Build a fresh Controller per scope and await them in turn:

async def main():
    target_factory = TargetFactory(create=lambda: MyTarget(...), concurrency=8)
    scopes = {
        "user":        frozenset({USER_TAG}),
        "user+system": frozenset({USER_TAG, SYSTEM_PROMPT_TAG}),
    }
    for name, scope in scopes.items():
        controller = Controller(
            optimizer_factory=lambda: MyOptimizer(),
            target_factory=target_factory,
            security_claim=claim,
            scope=scope,
            llm_config=attacker_cfg,
            results_dir=f"results/{name}",
        )
        result = await controller.run()
        succ = sum(1 for tr in result.task_results if tr.success)
        print(f"{name}: {succ}/{len(result.task_results)} succeeded")

You can run the Controllers concurrently instead with await asyncio.gather(*(c.run() for c in controllers)), as long as each has its own results_dir (or none) and the target factory is safe to call many times.

One process per cell

The larger experiment scripts run one Controller per process, selecting the cell from environment variables, so a sweep is a shell loop that launches the script repeatedly.
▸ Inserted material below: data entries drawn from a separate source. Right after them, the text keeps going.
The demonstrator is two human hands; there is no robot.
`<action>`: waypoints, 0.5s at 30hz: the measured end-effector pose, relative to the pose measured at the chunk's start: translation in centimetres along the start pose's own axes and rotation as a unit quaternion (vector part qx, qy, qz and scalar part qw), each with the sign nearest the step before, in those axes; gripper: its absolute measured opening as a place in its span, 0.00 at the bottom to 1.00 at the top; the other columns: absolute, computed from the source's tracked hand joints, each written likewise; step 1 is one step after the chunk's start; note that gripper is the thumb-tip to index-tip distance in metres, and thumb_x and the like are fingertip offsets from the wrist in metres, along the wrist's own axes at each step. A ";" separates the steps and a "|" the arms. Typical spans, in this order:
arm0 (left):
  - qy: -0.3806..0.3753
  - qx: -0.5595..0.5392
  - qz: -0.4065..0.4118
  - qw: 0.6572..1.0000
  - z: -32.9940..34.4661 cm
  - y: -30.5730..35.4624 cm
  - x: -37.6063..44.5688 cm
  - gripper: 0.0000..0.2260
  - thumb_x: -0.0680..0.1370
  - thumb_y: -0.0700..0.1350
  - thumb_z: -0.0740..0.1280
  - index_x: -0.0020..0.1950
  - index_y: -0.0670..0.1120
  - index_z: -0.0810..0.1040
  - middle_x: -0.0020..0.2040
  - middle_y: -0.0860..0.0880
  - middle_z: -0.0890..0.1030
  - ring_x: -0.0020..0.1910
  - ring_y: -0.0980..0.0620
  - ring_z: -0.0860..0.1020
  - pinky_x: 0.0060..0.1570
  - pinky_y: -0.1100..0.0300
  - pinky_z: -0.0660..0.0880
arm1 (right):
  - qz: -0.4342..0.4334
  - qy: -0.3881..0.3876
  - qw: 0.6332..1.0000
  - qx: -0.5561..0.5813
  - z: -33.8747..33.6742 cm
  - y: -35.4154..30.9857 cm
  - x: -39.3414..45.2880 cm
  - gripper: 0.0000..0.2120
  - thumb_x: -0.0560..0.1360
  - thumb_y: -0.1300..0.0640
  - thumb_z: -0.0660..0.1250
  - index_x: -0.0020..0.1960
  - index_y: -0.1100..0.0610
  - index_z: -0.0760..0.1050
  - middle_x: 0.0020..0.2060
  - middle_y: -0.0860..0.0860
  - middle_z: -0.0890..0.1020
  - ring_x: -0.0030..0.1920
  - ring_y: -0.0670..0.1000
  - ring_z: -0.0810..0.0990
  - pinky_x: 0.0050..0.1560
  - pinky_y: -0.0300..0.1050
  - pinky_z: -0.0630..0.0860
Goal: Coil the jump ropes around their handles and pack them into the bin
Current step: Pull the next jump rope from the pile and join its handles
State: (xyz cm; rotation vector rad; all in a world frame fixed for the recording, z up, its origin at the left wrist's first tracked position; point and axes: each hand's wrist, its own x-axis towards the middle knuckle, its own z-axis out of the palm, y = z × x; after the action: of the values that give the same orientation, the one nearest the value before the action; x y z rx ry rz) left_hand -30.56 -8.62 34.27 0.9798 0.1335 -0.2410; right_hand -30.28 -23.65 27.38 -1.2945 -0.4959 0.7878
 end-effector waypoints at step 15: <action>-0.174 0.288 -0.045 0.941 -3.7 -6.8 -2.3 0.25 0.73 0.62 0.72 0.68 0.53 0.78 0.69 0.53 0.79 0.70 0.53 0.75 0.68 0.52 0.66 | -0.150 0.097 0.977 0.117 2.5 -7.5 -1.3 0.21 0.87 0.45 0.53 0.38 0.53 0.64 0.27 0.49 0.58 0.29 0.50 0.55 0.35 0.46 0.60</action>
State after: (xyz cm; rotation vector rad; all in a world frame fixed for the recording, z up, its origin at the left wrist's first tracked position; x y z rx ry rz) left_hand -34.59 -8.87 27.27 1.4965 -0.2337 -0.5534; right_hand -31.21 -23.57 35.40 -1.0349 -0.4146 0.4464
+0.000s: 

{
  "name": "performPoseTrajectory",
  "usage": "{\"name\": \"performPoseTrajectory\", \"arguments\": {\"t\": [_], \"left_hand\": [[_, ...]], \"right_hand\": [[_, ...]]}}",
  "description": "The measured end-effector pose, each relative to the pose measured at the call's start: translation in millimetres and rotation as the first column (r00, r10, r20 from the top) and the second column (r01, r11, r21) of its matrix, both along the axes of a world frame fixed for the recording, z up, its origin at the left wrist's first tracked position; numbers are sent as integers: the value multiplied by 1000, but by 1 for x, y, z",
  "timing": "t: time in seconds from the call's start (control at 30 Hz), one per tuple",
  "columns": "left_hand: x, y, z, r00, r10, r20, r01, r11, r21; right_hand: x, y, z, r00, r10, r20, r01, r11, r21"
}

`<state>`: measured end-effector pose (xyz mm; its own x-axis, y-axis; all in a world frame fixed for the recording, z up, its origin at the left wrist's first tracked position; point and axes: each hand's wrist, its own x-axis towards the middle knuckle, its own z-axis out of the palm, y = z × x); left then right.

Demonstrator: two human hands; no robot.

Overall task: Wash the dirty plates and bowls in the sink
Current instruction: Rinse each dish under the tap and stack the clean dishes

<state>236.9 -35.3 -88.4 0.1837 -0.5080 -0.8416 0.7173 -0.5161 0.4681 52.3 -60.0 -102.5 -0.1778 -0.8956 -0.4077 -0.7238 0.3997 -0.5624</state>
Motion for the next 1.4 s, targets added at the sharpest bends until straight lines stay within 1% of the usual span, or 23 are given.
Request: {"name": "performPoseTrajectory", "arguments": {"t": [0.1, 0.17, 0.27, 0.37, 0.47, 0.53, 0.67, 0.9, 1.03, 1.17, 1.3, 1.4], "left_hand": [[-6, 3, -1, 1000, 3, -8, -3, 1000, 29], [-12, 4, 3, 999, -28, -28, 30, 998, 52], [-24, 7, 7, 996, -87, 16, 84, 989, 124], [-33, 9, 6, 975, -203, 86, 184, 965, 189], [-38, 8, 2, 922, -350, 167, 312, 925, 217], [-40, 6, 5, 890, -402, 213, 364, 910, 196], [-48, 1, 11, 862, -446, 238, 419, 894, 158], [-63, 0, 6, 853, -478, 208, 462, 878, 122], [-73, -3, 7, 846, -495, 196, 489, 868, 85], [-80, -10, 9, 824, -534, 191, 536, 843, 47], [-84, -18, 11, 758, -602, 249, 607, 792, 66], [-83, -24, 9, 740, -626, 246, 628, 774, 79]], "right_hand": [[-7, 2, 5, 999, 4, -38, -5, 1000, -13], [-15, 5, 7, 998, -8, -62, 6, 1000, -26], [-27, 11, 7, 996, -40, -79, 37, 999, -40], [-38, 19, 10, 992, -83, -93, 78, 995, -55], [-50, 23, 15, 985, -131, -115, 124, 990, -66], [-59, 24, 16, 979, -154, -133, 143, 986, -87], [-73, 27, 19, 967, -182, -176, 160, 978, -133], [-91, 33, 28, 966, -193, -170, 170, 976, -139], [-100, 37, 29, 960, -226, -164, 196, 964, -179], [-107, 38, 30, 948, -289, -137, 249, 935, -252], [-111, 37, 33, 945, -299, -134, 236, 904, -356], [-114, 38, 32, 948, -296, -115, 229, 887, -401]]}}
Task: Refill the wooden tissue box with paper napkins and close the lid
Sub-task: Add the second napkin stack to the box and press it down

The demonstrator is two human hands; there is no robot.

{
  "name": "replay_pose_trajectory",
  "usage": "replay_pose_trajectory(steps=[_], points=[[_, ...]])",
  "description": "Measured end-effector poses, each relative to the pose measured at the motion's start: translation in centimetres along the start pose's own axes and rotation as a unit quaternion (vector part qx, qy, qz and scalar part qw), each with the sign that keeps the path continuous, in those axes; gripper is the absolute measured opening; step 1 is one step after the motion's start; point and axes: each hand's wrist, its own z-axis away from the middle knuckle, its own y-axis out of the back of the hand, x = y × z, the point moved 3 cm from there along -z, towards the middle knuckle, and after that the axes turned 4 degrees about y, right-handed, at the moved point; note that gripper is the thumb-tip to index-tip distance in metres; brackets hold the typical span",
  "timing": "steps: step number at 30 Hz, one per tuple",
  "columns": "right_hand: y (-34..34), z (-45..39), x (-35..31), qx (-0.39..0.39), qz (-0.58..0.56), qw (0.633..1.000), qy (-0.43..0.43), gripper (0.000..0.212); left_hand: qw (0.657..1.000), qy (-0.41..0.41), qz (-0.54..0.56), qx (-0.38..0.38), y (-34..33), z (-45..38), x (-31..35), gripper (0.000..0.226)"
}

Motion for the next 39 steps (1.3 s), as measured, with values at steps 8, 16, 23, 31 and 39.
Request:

This isolates cells completely (separate logs, separate crashes) and is the style used by the RQ* experiments:

SCOPE=user        INCLUDE_FEEDBACK=false python run.py
SCOPE=user        INCLUDE_FEEDBACK=true  python run.py
SCOPE=user+system INCLUDE_FEEDBACK=true  python run.py

A complete example

This mirrors a real chatbot experiment: a Crescendo attacker against a chatbot target, judged by SORRY-Bench, with separate attacker and judge budgets.

import asyncio
import os

from dotenv import load_dotenv

from superred.core.controller import Controller, TargetFactory
from superred.core.types.llm import LLMConfig
from chatbot_target import ChatbotTarget, USER_TAG, RESPONSE_READABLE_TAG
from crescendo_optimizer import CrescendoOptimizer
from security_claim_sorry_bench import sorry_bench_claim


async def main() -> None:
    load_dotenv()
    api_base = os.environ["LITELLM_API_BASE"]
    api_key = os.environ["LITELLM_API_KEY"]
    target_model = "gpt-4o-mini"

    target_factory = TargetFactory(
        create=lambda: ChatbotTarget(model=target_model, api_base=api_base, api_key=api_key),
        concurrency=8,
    )

    # The judge gets its OWN LLMConfig, separate from the attacker's.
    claim = sorry_bench_claim(
        target_model_id=target_model,
        judge_llm_config=LLMConfig(model="openai/gpt-4-turbo-2024-04-09",
                                   api_base=api_base, api_key=api_key, max_cost=10.0),
        prompts_per_category=2,
    )

    controller = Controller(
        optimizer_factory=lambda: CrescendoOptimizer(),
        target_factory=target_factory,
        security_claim=claim,
        scope=frozenset({USER_TAG, RESPONSE_READABLE_TAG}),
        llm_config=LLMConfig(model="gpt-4o", api_base=api_base, api_key=api_key, max_cost=5.0),
        include_feedback=True,
        results_dir="results/crescendo-user_response",
    )

    result = await controller.run()
    succ = sum(1 for tr in result.task_results if tr.success)
    print(f"{succ}/{len(result.task_results)} prompts jailbroken")


asyncio.run(main())

For the design rationale behind all of this (per-task lifecycle, the middleware pipeline, exact persistence format), see the Controller reference.